▶ [What you should do]:
In the listing below, find the line that contains "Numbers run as" and the line that contains "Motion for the". Quote both and every line between them, exactly, and nothing more.
[Collected data Boundary: Start]
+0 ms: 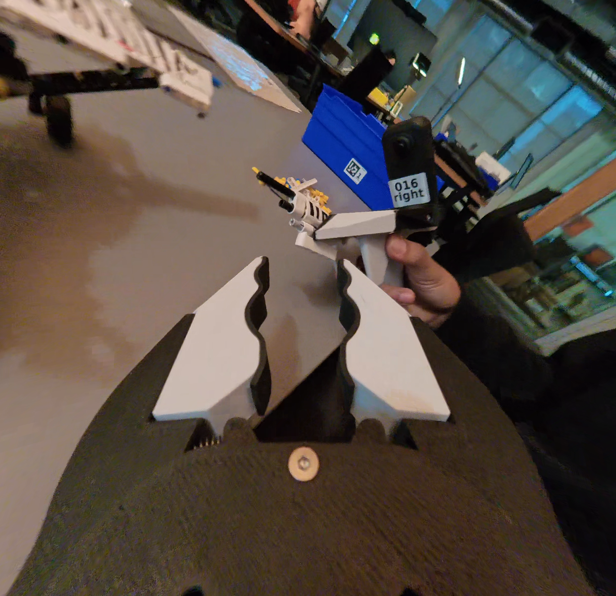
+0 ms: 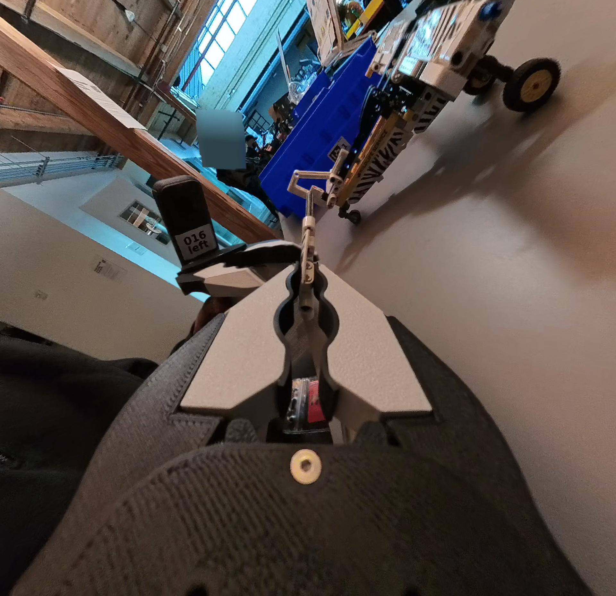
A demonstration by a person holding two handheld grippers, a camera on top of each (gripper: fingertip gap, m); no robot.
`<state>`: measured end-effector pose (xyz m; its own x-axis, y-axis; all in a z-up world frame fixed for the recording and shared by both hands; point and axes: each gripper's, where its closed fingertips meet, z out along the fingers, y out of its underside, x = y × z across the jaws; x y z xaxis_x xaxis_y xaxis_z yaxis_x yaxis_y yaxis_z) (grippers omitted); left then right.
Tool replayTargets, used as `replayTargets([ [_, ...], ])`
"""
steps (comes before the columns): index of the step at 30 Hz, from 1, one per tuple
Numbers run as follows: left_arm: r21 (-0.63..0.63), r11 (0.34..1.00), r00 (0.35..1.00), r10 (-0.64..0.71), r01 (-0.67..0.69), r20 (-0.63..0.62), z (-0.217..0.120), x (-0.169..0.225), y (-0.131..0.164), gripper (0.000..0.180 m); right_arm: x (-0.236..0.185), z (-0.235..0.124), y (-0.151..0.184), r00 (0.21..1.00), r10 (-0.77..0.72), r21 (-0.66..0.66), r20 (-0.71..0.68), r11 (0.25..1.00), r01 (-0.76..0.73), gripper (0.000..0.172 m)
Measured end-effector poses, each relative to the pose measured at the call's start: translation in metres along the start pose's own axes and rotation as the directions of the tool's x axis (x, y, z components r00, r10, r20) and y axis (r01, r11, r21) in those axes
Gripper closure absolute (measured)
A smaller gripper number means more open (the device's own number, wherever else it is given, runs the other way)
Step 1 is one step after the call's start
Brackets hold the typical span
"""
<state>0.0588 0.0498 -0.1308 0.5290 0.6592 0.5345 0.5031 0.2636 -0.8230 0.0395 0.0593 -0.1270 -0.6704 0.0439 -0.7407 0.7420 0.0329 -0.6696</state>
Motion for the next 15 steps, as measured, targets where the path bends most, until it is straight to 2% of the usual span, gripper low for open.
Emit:
replayTargets([
  [3, 0.02, 0.999, 0.995, 0.049, -0.047, -0.085, 0.025, 0.015, -0.006, 0.14, -0.003, -0.018, 0.0, 0.999, -0.043, 0.012, -0.013, 0.999, 0.043, 0.167],
  [5, 0.045, 0.997, 0.975, -0.049, 0.061, -0.219, 0.035, 0.029, -0.017, 0.135, -0.007, -0.029, 0.003, 0.998, -0.064, 0.014, -0.009, 0.998, 0.064, 0.167],
  [8, -0.042, 0.97, 0.872, -0.233, 0.239, -0.431, 0.042, 0.049, -0.022, 0.146, -0.014, -0.043, 0.001, 0.997, -0.076, 0.053, 0.002, 0.996, 0.076, 0.167],
  [9, -0.053, 0.964, 0.853, -0.255, 0.26, -0.455, 0.044, 0.052, -0.023, 0.155, -0.018, -0.046, 0.0, 0.997, -0.077, 0.072, 0.014, 0.994, 0.076, 0.167],
  [10, -0.036, 0.963, 0.857, -0.254, 0.266, -0.449, 0.046, 0.05, -0.024, 0.17, -0.02, -0.049, -0.002, 0.997, -0.076, 0.086, 0.018, 0.993, 0.074, 0.167],
  [11, -0.022, 0.966, 0.864, -0.242, 0.259, -0.441, 0.049, 0.049, -0.024, 0.176, -0.02, -0.051, -0.002, 0.997, -0.079, 0.091, 0.007, 0.993, 0.078, 0.167],
  [15, -0.036, 0.962, 0.843, -0.254, 0.27, -0.475, 0.053, 0.053, -0.022, 0.176, -0.019, -0.056, -0.001, 0.996, -0.087, 0.108, -0.021, 0.99, 0.088, 0.167],
])
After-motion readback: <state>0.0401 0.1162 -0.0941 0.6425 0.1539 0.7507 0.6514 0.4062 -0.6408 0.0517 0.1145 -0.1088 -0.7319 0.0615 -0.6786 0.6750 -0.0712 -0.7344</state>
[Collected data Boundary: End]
▶ [Solution for this exercise]:
Numbers run as follows: left_arm: r21 (-0.63..0.63), r11 (0.34..1.00), r00 (0.35..1.00), r10 (-0.64..0.71), r01 (-0.67..0.69), r20 (-0.63..0.62), z (-0.217..0.120), x (-0.169..0.225), y (-0.131..0.164), gripper (0.000..0.180 m); right_arm: x (-0.236..0.185), z (-0.235..0.124), y (-0.151..0.184), r00 (0.21..1.00), r10 (-0.77..0.72), r21 (-0.66..0.66), r20 (-0.71..0.68), r11 (0.25..1.00), r01 (-0.76..0.73), gripper (0.000..0.172 m)
Measured end-effector poses, each relative to the pose measured at the call's start: translation in metres along the start pose's own axes and rotation as the directions of the tool's x axis (x, y, z components r00, r10, r20) and y axis (r01, r11, r21) in those axes
Gripper closure absolute (measured)
A smaller gripper number means more open (the device's own number, wherever else it is given, runs the other way)
Step 1 is one step after the call's start
Brackets hold the typical span
"""
<state>0.0588 0.0498 -0.1308 0.5290 0.6592 0.5345 0.5031 0.2636 -0.8230 0.0395 0.0593 -0.1270 -0.6704 0.0439 -0.7407 0.7420 0.0329 -0.6696</state>
Motion for the next 15 steps, as measured, targets where the path bends most, until it is straight to 2% of the usual span, gripper low for open.

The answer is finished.